The weekend after that incident, I received a telegram from Jo.
He told me to meet him on Lindenstraße so he would not have to pass Hildergardstraße. When I got onto Lindenstraße, I did not see him, but walking down the sidewalk I suddenly heard his voice: In here!
I turned and saw that he was sitting behind the wheel of a car. Hurry, he said, beckoning me in as he checked the rearview mirror. His eyes were bloodshot. I got in and shut the door, worried he was in some sort of trouble.
Marlene’s a madwoman, he said as we sped off.
I fastened my seat belt and rolled the window down as Jo began to confide in me.
* * *
—
JO SAID MARLENE endeavored to make him breakfast and dinner even when they were in the midst of a shoot—when of course, you know, the most helpful thing any actress can do for her director is to rehearse her lines and get eight hours of sleep so her skin will look fresh on camera. That would have been my modus operandi.
Instead, Marlene was stewing a vat of beef with vegetables and forcing Jo to finish all of it. It gets worse—Jo told me that Marlene would rouse him in the middle of the night by rubbing her you-know-where on his sleeping hand—till he woke to find his wrist wet. Oh dear, I remember saying to Jo, and he said that wasn’t the end of it, for Marlene would goad him: Is Jo-Jo really going to be a spoilsport now?
What’s more, Jo told me, an aquiline-nosed woman in a newsboy cap had been tailing them around town. Thinking she was a tabloid photographer, Jo told Marlene to walk on ahead as he stopped to tell the woman to leave them alone or he would smash her camera with his cane. To his surprise the woman stood her ground and told him to return Marlene or she would crush his giblets between her bare fingers. In shock Jo caught up to Marlene. She was peeping around the corner. He told her what had happened, and all Marlene had to say was: Did she really say that? Giggling, she told him that was Ingeborg, a paramedic she’d met in a girlie bar.
The last straw came that very afternoon I met up with him—he and Marlene were crossing Alexanderplatz and an ambulance narrowly missed them. Jo said he was still trying to gather his wits when Marlene exclaimed: Doesn’t the ambulance look good on Ingeborg? Maybe she should put on the siren?
Jo’s knuckles were white on the steering wheel as he related all of this to me. I’m going to have a nervous breakdown, he said, tapping the gas pedal. You know how hard it is to shoot a movie, all that notwithstanding. And I can hardly tell the men about my problems. They would just make a joke of it. It would lose me respect on set, or someone would pass it on to someone and his wife would pass it on to my wife. You know I had thought this would have been a quiet affair since both Marlene and I are married.
At least you know you’ve cast Lola Lola right, I said.

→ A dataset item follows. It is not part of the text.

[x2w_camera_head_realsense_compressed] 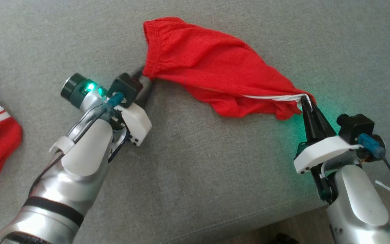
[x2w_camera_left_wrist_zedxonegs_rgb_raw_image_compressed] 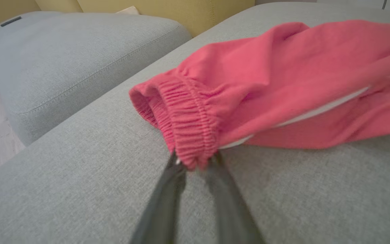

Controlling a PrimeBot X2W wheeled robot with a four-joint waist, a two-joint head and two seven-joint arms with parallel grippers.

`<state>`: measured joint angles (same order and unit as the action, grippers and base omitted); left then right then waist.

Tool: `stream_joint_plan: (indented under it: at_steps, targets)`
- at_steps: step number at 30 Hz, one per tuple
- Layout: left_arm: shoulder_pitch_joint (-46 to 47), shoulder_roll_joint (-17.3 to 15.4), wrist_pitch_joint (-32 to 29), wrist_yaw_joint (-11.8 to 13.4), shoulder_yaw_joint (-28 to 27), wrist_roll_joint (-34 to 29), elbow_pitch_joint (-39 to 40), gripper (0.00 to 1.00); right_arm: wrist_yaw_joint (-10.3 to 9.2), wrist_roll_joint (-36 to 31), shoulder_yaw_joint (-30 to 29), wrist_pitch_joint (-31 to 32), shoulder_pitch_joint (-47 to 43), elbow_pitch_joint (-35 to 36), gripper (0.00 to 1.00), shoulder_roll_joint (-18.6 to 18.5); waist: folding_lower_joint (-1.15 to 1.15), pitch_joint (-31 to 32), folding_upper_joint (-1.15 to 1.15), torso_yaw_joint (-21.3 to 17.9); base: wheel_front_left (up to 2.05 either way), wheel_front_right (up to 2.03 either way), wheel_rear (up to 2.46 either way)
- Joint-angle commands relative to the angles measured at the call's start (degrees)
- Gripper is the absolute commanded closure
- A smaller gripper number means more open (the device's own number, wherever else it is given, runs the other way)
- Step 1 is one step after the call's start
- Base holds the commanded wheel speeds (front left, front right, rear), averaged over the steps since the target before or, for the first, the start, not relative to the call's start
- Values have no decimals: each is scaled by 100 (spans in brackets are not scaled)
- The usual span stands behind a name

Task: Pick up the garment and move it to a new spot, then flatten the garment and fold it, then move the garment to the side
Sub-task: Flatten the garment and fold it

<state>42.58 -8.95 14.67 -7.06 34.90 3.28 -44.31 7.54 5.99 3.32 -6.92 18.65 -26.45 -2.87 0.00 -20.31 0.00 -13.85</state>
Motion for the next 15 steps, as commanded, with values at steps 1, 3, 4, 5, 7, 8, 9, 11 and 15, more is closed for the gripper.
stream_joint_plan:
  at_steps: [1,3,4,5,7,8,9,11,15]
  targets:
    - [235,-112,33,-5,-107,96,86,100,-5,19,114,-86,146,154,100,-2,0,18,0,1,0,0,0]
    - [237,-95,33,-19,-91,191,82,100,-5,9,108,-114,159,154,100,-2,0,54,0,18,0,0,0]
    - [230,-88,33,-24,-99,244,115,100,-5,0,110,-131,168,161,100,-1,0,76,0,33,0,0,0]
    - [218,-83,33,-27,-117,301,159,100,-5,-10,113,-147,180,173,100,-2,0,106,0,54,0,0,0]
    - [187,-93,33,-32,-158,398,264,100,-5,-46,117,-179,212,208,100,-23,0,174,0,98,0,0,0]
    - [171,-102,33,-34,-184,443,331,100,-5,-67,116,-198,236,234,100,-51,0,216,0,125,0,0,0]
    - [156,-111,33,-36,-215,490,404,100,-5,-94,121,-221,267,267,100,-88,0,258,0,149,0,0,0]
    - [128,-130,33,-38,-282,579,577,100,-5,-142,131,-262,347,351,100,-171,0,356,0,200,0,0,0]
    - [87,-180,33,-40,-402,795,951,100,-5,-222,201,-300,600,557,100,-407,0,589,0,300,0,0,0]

He brightened up a little. That’s big of you, he said.
After that, I remember clearly that we went to the river and rented a canoe. Jo rowed us out. All around in the Sunday sun were young couples, and families with small children. He seemed calmer now that he’d shared his troubles. Rowing smoothly, he said: So you would like to be a director now?
Caught off guard, I squeaked: Perhaps, who knows?
Who knows? he said. You know whether you have it in you.
He straightened his oversized jacket, cleared his throat, and put on a magisterial tone.
Let us not mince our words in this decisive matter, he said. Art is not like baking apples or chopping firewood.
He said that an artist must apprehend the primal nuances of his or her medium, and that cinema is time on the axis of sight. Jo told me that the best films were not those that looked the most real—then we filmmakers would be mere stenographers. Nor were the best films the most lavish, or the most absurd. Those were too clean a break from reality. They called too much attention to the artist and the object for the viewer to really see. Throughout my career, I thought back often to this afternoon, and Jo’s generosity in sharing his wisdom with me. Take the right risks, he said, to contrive a meeting with the committed viewer in the eye of the storm. Pull her into your pale, he said, make her recognize she is in the act of seeing. Honor her captivity, he said. Make a silent pact with her. The best films are those that create a hypnagogic state for the viewer, so she can be thinking through seeing, in dreams awake. I remember being so enthralled by his words, and Jo must have been so caught up with speaking them, that neither of us had noticed that one of our paddles was floating away from us. Unbuttoning his jacket, he reached out to retrieve it.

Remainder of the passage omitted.